[Collected data]

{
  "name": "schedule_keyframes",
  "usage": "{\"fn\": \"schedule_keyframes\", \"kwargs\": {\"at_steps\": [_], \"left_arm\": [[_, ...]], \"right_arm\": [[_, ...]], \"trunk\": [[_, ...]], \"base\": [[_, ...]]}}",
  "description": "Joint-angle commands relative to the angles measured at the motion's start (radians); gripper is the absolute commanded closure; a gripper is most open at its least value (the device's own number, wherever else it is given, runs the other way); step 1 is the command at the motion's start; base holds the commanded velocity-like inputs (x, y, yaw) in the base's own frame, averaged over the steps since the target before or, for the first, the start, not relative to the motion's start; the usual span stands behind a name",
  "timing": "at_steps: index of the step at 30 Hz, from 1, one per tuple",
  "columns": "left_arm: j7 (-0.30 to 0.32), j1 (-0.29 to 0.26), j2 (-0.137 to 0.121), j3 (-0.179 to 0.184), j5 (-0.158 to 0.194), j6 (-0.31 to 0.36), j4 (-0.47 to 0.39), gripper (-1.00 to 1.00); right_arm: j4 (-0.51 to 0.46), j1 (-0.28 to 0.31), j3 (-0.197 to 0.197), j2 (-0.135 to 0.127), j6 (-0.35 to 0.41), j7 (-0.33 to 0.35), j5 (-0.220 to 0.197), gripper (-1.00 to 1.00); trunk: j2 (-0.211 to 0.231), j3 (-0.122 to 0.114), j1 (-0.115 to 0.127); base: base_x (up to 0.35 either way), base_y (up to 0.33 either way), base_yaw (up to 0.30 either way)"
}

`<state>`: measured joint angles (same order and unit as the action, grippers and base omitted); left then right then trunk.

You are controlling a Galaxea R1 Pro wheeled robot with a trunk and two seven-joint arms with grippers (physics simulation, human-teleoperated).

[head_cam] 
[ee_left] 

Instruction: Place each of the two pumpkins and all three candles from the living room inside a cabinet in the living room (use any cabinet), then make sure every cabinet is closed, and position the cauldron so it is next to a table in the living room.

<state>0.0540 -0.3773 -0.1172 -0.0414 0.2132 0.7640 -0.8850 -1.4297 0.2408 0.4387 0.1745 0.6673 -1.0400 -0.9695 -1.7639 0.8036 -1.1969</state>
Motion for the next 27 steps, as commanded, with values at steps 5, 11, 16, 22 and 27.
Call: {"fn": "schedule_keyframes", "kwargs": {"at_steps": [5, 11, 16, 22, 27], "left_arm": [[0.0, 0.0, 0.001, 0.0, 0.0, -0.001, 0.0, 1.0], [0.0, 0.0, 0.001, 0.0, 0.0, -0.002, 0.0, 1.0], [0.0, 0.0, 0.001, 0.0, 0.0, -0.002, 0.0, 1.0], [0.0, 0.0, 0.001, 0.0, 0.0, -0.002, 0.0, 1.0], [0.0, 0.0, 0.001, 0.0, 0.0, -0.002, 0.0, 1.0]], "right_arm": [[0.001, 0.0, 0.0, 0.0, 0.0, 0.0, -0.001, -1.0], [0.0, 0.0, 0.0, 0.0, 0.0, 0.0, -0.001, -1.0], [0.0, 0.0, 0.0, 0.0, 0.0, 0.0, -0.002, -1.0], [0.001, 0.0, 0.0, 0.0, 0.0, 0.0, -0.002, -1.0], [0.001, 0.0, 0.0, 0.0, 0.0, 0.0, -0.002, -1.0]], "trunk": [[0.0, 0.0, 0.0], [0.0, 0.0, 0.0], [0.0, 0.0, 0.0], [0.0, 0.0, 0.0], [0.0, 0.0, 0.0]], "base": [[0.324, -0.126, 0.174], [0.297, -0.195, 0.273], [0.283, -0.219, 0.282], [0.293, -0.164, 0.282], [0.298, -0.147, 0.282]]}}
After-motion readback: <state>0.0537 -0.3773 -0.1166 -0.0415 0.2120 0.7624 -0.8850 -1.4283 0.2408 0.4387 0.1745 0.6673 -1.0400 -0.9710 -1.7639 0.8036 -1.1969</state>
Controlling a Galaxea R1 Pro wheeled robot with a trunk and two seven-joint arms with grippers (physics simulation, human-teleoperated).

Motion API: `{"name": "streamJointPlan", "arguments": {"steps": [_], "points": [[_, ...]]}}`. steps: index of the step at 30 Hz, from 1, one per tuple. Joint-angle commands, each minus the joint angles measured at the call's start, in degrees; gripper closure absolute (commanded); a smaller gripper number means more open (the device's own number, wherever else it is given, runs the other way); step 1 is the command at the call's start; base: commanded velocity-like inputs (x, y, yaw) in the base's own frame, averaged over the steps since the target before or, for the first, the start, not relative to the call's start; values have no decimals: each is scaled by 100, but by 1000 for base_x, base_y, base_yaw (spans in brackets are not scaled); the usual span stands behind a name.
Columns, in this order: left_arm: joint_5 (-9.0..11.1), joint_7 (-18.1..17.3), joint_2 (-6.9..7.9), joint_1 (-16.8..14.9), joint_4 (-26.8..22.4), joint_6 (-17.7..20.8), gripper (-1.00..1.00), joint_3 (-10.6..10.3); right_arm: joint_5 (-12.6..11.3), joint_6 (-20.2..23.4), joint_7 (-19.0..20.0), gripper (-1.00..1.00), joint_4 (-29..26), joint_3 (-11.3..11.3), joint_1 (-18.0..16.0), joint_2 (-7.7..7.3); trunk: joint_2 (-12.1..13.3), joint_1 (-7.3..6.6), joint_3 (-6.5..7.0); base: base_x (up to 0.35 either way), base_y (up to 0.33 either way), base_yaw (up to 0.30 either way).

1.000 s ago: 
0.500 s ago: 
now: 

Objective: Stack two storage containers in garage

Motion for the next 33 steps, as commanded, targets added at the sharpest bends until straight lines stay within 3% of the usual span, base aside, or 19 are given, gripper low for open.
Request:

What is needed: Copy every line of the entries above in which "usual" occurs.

Exercise answer:
  "description": "Joint-angle commands relative to the angles measured at the motion's start (radians); gripper is the absolute commanded closure; a gripper is most open at its least value (the device's own number, wherever else it is given, runs the other way); step 1 is the command at the motion's start; base holds the commanded velocity-like inputs (x, y, yaw) in the base's own frame, averaged over the steps since the target before or, for the first, the start, not relative to the motion's start; the usual span stands behind a name",
Motion API: `{"name": "streamJointPlan", "arguments": {"steps": [_], "points": [[_, ...]]}}`. steps: index of the step at 30 Hz, from 1, one per tuple. Joint-angle commands, each minus the joint angles measured at the call's start, in degrees; gripper closure absolute (commanded); a smaller gripper number means more open (the device's own number, wherever else it is given, runs the other way); step 1 is the command at the call's start; base: commanded velocity-like inputs (x, y, yaw) in the base's own frame, averaged over the steps since the target before or, for the first, the start, not relative to the call's start; values have no decimals: each is scaled by 100, but by 1000 for base_x, base_y, base_yaw (spans in brackets are not scaled); the usual span stands behind a name.
Motion for the next 33 steps, as commanded, targets added at the sharpest bends until straight lines stay within 3% of the usual span, base aside, or 19 are given, gripper low for open.

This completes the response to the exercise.